O colunista Gérson Camaroti em seu Blog, no jornal O Globo, teve acesso ao conteúdo da carta em que o pontífice declina do convite e expressa sua solidariedade e preocupações com as dificuldades encontradas hoje pela população brasileira frente às propostas que vêm sendo apresentadas pelo governo e que terão profundos impactos sociais e econômicos. Nos corredores da Igreja no Brasil, comenta-se que a recusa se deve às discordância que Francisco tem revelado como as mudanças estão sendo propostas. Oficialmente, no entanto, o silêncio sobre o assunto éa postura oficial das entidades. Procuradas pela Sputnik Brasil, a Confederação Nacional dos Bispos do Brasil (CNBB) e a representação da Nunciatura Apostólica no Brasil informaram que não iriam se pronunciar sobre a recusa.
Nesta quarta-feira,o prefeito de São Paulo, João Dória (PSDB) bem que tentou demover o Pontífice. Após esperar por Francisco por uma hora e meia antes de ser recebido em audiência no Vaticano, Dória renovou o convite. Ao que tudo indica, não conseguiu convencer o Papa.
"Sei bem que a crise que o país enfrenta não é de simples solução, uma vez que tem raízes sócio-político-econômicas, e não corresponde à Igreja nem ao Papa dar uma receita concreta para resolver algo tão complexo", diz o pontífice em um trecho da carta. E completa: " Porém não posso deixar de pensar em tantas pessoas, sobretudo nos mais pobres, que muitas vezes se veem completamente abandonados e costumam ser aqueles que pagam o preço mais amargo e dilacerante de algumas soluções fáceis e superficiais para crises que vão muito além da esfera meramente financeira", diz o Papa.
Para quem saber ler mensagens e enxerga onde pingo é letra, os motivos do declínio ao convite estão mais do que claros. Em diversas ocasiões, desde o impeachment da presidenta Dilma Rousseff em 31 de agosto do ano passado, a CNBB e outras entidades da Igreja no Brasil tem divulgado notas oficiais demonstrando preocupação com as consequências da agenda de reformas apresentada pelo governo Temer e a forma como a nova gestão tem se relacionado com agendas cruciais de diversas minorias no país.

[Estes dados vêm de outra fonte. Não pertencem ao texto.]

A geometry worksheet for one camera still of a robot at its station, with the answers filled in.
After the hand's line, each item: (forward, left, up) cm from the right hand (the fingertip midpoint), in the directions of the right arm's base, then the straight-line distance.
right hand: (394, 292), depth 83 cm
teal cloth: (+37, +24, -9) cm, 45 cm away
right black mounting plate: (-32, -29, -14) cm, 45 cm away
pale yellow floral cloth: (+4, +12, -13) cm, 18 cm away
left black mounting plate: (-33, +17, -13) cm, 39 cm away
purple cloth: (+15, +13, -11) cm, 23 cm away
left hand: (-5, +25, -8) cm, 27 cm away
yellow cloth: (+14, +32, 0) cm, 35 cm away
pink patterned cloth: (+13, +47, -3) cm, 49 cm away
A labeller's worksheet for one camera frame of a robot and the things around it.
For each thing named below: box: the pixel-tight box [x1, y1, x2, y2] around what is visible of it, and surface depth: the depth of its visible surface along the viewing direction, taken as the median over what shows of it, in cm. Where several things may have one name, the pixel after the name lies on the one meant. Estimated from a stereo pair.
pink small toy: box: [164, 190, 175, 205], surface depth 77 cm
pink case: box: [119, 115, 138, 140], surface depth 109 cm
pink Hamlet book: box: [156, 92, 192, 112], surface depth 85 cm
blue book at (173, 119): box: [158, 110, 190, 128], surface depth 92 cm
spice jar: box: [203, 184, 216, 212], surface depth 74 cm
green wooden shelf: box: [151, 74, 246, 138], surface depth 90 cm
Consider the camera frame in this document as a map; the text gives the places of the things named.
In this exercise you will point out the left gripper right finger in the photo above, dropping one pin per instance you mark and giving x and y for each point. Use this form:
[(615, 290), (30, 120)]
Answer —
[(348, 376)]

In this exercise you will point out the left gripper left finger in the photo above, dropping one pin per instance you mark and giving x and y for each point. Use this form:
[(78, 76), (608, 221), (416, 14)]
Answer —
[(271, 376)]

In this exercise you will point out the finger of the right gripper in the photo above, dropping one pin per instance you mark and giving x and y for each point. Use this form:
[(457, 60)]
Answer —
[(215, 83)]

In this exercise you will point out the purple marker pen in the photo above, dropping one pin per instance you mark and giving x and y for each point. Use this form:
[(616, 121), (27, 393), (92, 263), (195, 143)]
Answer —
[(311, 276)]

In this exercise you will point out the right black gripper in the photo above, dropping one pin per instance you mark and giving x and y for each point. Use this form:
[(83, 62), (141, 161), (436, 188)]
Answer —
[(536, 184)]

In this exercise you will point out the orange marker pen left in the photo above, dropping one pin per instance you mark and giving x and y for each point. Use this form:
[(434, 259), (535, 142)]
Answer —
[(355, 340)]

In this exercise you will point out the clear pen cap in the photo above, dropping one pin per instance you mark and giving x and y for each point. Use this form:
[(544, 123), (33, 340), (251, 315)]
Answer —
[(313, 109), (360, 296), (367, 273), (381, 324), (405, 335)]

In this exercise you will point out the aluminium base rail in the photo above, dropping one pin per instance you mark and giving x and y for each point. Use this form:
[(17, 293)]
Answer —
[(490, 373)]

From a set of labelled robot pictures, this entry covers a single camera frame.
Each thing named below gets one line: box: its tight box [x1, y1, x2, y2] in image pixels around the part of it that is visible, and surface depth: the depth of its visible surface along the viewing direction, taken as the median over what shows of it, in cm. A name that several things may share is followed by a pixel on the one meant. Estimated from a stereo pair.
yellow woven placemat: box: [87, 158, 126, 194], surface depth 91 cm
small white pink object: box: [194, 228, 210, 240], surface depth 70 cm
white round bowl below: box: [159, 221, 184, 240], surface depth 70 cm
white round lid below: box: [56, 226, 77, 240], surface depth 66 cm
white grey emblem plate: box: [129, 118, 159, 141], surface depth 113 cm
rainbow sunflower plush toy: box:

Jeane Bellini, da coordenação nacional da Comissão Pastoral da Terra (CPT), conversou com a Sputnik Brasil e deu sua visão sobre a recusa do Papa em vir ao Brasil este ano.
"O Papa tem dois chapéus: um de líder da Igreja Católica e outro de chefe de estado. Numa situação que ele vem acompanhando desde 2015 e mais intensamente no ano passado, em vários momentos ele comentou sobre a preocupação com a situação no Brasil. Ele tem se manifestado com muito cuidado, reconhecendo que um chefe de estado não pode ficar comentando certas coisas", diz a integrante da CPT.
Jeane lembra que o Papa é sempre bastante incisivo quando comenta aspectos da desigualdade social no mundo pelo fato de que ele próprio viveu muito próximo das periferias de Buenos Aires e conheceu de perto as consequências das políticas sociais mal elaboradas ou favorecendo apenas algumas parcelas da população. Ele, segundo Jeane, é o mesmo Papa que convocou quatro grandes movimentos populares nesse pouco tempo em que está à frente do Vaticano.
"Além dos encontros de massa, a vontade dele ouvir, dos representantes atingidos por essas políticas, é muito grande", diz Jeane.